PROBLEM REQUIREMENTS:
Read through the material below and copy each line in which the word "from" occurs.
::::::::
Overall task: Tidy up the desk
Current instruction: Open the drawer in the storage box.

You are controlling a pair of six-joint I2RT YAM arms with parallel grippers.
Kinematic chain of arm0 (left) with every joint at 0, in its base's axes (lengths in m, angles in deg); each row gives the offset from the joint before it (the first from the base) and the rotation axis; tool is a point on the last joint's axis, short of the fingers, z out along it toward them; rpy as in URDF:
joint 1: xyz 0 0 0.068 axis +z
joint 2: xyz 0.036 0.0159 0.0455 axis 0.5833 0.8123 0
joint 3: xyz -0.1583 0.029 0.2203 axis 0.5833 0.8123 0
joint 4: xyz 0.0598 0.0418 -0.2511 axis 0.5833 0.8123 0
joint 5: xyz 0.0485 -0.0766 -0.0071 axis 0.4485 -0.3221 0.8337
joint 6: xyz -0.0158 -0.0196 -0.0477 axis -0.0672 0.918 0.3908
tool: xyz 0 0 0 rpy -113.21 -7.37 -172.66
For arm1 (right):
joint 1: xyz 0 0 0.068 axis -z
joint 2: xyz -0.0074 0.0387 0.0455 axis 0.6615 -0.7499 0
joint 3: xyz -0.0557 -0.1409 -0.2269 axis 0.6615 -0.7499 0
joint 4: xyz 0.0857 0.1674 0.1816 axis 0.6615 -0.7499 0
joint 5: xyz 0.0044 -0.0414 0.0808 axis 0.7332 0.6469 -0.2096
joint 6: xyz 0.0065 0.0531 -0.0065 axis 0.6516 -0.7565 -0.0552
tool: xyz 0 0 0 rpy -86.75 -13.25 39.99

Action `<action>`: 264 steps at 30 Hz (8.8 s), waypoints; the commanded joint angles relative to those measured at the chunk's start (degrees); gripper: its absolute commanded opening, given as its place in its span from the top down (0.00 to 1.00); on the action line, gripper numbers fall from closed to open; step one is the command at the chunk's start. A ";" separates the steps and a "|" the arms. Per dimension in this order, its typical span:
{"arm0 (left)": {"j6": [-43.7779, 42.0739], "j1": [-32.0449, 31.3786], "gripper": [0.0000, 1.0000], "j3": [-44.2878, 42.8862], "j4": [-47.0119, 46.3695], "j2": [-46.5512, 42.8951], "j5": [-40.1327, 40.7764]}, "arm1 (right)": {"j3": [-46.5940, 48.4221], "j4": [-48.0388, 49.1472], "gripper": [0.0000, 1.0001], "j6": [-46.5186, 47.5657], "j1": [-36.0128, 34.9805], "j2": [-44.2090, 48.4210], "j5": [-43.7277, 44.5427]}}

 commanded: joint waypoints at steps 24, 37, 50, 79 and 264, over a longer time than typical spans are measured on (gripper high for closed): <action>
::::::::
OUTPUT OF THE EXERCISE:
Kinematic chain of arm0 (left) with every joint at 0, in its base's axes (lengths in m, angles in deg); each row gives the offset from the joint before it (the first from the base) and the rotation axis; tool is a point on the last joint's axis, short of the fingers, z out along it toward them; rpy as in URDF:
Action `<action>`: 264 steps at 30 Hz (8.8 s), waypoints; the commanded joint angles relative to those measured at the chunk's start (degrees); gripper: its absolute commanded opening, given as its place in its span from the top down (0.00 to 1.00); on the action line, gripper numbers fall from closed to open; step one is the command at the chunk's start. A ";" separates the steps and a "|" the arms. Per dimension in this order, its typical span:

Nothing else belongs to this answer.